__TASK DETAILS__
Shown below are entries with pictures; the line with "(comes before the" through the line with "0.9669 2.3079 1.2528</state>" is the span to retype exactly, and the pictures stay out.

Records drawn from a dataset
□ □ □ □ □

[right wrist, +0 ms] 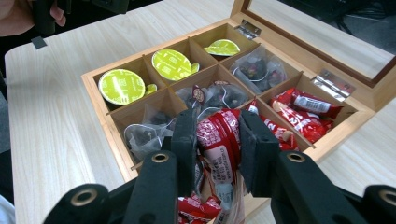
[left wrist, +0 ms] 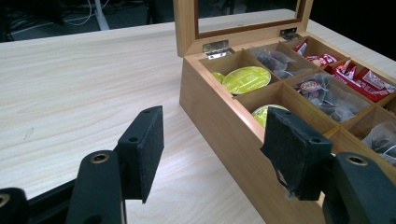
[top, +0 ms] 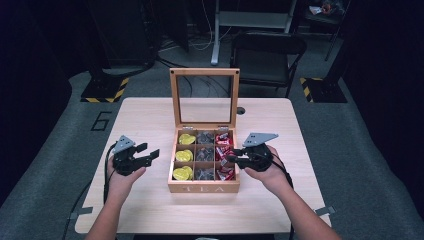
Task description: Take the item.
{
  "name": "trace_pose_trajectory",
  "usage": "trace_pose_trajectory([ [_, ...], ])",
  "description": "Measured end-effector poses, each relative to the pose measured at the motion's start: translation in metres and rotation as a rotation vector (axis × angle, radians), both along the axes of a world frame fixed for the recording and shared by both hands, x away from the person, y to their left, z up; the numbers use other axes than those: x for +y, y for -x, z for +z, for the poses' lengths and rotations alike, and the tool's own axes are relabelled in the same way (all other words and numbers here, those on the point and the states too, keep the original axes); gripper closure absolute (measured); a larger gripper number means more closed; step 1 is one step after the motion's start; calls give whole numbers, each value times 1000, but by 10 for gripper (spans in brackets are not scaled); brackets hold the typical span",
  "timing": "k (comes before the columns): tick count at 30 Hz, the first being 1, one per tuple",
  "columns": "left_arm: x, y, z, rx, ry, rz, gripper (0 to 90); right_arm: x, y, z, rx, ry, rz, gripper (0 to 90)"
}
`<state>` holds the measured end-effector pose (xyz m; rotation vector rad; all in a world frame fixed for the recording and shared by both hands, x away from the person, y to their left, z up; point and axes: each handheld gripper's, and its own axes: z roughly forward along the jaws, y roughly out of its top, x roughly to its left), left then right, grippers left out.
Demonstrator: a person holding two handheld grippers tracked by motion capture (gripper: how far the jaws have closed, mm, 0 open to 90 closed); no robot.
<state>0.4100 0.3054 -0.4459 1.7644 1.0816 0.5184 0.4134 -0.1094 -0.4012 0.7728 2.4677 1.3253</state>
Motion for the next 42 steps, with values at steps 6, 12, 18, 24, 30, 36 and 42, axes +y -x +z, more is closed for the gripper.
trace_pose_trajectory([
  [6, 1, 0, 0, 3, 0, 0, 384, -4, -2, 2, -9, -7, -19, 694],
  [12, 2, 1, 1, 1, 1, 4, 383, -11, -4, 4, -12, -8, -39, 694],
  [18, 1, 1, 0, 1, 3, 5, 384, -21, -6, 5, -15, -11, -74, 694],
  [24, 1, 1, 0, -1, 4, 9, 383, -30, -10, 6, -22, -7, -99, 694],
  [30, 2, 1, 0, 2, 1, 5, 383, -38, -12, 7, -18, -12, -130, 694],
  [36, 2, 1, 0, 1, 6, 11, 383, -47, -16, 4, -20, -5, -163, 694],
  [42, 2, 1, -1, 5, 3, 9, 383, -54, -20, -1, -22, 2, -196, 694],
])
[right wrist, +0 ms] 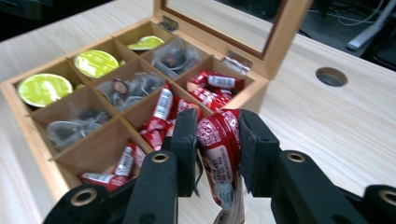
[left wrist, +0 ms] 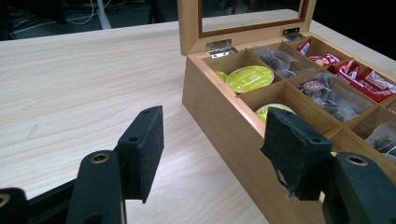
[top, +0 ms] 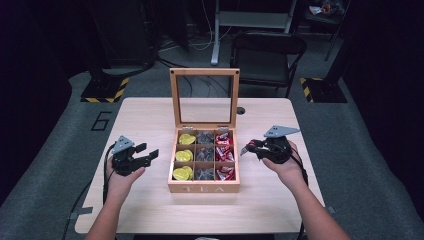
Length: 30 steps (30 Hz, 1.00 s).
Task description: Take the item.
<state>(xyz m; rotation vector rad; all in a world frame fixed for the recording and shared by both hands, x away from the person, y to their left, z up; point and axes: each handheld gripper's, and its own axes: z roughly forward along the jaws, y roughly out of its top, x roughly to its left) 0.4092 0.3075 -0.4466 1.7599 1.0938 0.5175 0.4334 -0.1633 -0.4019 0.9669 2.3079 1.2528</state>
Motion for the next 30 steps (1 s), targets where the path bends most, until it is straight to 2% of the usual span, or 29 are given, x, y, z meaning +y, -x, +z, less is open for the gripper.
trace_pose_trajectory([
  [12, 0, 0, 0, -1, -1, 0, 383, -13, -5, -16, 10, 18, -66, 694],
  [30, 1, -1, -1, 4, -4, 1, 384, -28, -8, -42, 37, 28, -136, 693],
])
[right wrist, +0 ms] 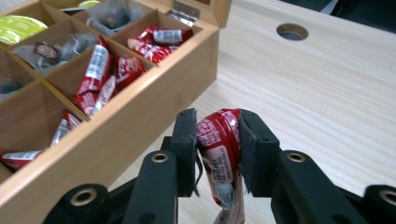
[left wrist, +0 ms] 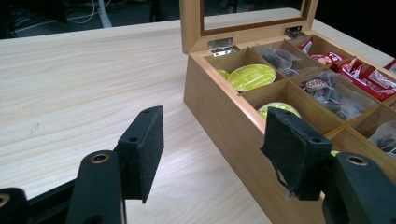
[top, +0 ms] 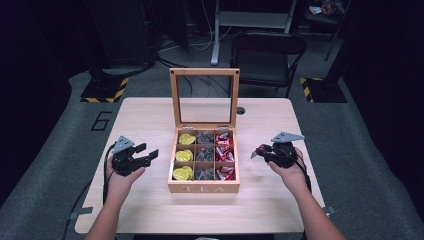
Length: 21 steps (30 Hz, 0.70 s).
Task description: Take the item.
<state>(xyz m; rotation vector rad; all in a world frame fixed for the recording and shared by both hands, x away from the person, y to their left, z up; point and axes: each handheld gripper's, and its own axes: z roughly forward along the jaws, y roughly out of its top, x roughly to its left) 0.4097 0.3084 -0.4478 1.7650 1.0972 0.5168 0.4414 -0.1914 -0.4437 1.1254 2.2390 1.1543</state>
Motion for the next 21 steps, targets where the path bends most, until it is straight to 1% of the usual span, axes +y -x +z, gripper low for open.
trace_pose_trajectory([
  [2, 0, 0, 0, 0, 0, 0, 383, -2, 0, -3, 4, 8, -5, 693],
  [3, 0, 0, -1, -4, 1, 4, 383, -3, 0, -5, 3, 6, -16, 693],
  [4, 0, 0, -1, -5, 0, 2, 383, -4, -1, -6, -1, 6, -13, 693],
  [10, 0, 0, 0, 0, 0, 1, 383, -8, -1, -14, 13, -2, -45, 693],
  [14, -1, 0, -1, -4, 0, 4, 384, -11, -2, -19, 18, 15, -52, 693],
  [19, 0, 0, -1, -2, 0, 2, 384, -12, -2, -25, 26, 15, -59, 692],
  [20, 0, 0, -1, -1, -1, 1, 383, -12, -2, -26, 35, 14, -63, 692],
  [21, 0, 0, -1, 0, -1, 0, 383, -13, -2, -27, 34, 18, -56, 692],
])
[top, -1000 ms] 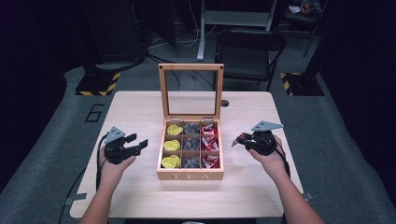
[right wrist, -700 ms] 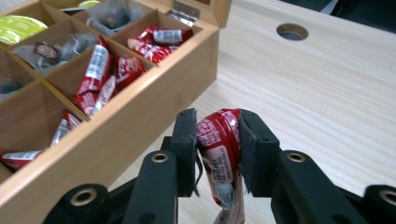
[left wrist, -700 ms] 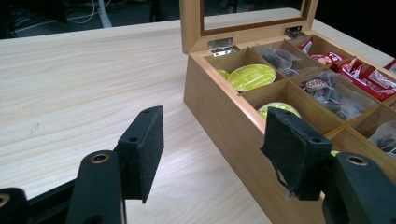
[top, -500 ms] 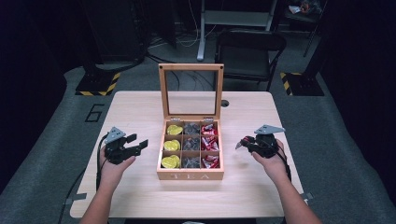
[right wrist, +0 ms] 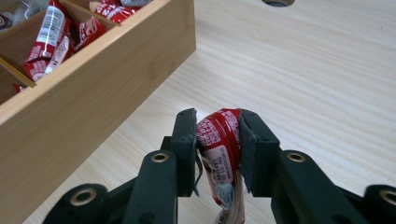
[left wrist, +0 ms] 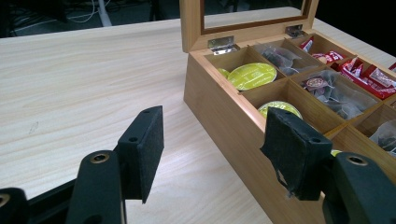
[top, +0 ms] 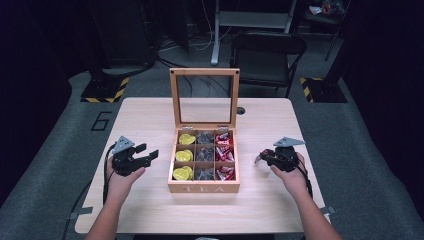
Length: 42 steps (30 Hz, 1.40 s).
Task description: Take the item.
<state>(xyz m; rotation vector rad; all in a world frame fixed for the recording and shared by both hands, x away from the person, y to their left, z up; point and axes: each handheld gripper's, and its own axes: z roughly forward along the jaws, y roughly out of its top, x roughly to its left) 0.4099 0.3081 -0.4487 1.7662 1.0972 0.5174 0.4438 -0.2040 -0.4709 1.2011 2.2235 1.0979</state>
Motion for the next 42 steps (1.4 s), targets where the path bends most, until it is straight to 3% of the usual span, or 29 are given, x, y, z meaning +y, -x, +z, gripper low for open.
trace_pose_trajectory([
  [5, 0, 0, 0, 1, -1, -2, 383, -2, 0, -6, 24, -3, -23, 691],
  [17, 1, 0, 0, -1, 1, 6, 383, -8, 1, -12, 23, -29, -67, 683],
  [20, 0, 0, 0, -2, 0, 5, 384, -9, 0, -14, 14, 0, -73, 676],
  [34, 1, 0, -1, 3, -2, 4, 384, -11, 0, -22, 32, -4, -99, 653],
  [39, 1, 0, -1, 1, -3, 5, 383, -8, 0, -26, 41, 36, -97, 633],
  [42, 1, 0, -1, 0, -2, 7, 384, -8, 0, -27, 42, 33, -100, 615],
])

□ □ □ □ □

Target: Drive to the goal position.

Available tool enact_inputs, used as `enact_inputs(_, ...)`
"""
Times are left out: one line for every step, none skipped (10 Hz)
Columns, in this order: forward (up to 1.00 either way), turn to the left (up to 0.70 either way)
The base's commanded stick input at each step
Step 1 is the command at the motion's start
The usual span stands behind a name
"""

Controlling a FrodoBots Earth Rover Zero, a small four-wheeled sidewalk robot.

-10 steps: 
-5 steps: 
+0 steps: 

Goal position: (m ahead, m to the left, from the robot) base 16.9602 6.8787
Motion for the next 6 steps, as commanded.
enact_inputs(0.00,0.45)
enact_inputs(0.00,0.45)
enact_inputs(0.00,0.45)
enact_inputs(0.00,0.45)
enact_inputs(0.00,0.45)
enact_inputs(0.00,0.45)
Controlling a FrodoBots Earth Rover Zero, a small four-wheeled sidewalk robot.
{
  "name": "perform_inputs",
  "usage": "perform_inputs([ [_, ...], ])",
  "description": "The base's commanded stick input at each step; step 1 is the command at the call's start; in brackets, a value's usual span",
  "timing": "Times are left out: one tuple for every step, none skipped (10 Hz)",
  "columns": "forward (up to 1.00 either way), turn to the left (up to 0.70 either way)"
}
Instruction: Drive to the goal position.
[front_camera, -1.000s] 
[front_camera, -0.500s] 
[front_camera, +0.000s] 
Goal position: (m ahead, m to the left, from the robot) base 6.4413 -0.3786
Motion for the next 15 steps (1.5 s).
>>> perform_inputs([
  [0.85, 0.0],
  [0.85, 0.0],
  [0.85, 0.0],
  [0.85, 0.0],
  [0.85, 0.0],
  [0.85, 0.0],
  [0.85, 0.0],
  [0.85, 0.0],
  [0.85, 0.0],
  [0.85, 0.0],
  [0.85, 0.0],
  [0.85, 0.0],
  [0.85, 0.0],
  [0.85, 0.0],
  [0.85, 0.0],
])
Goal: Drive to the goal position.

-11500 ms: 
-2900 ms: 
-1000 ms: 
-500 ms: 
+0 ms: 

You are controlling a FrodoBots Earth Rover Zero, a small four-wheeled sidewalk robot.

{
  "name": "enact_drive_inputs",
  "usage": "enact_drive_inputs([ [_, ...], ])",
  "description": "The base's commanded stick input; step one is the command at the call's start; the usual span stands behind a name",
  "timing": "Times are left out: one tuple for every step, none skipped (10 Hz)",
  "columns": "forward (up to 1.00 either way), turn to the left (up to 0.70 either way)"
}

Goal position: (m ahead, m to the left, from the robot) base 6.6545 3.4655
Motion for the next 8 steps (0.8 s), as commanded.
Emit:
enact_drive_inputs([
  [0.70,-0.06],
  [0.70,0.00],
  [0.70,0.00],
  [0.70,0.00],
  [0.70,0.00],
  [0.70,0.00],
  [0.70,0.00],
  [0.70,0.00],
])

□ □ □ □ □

__OUTPUT__
  "timing": "k (comes before the columns): tick count at 30 Hz, the first being 1, one per tuple",
  "columns": "left_arm: x, y, z, rx, ry, rz, gripper (0 to 90); right_arm: x, y, z, rx, ry, rz, gripper (0 to 90)"
}
`<state>` holds the measured end-effector pose (xyz m; rotation vector rad; all in a world frame fixed for the recording and shared by both hands, x away from the person, y to their left, z up; point and axes: each handheld gripper's, and its own axes: z roughly forward along the jaws, y roughly out of its top, x roughly to its left), left then right, grippers left out.
Demonstrator: a person holding two handheld grippers tracked by motion capture (gripper: how far the jaws have closed, mm, 0 open to 90 closed); no robot.
<state>0.4100 0.3054 -0.4459 1.7644 1.0816 0.5184 0.4134 -0.1094 -0.4012 0.7728 2.4677 1.3253</state>
Motion for the next 42 steps, with values at steps 6, 12, 18, 24, 30, 36 and 42, axes +y -x +z, more is closed for the gripper.
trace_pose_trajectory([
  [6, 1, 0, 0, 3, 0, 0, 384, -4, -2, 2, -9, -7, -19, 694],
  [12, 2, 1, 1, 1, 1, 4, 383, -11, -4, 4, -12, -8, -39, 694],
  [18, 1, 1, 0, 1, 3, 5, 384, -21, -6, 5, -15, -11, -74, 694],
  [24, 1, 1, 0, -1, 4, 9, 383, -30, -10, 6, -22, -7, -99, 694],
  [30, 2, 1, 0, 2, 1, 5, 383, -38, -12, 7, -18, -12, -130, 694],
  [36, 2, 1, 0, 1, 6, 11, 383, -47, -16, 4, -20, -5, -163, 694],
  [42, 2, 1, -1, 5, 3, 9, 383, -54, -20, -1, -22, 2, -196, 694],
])
[right wrist, +0 ms] 
[left wrist, +0 ms] 
[top, +0 ms] 
Length: 30 steps (30 Hz, 1.00 s).
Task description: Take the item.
<state>(xyz m; rotation vector rad; all in a world frame fixed for the recording and shared by both hands, x away from the person, y to their left, z up; point and axes: each handheld gripper's, and its own axes: z roughly forward along the jaws, y roughly out of its top, x roughly to its left) 0.4092 0.3075 -0.4466 1.7599 1.0938 0.5175 0.4334 -0.1633 -0.4019 0.9669 2.3079 1.2528</state>

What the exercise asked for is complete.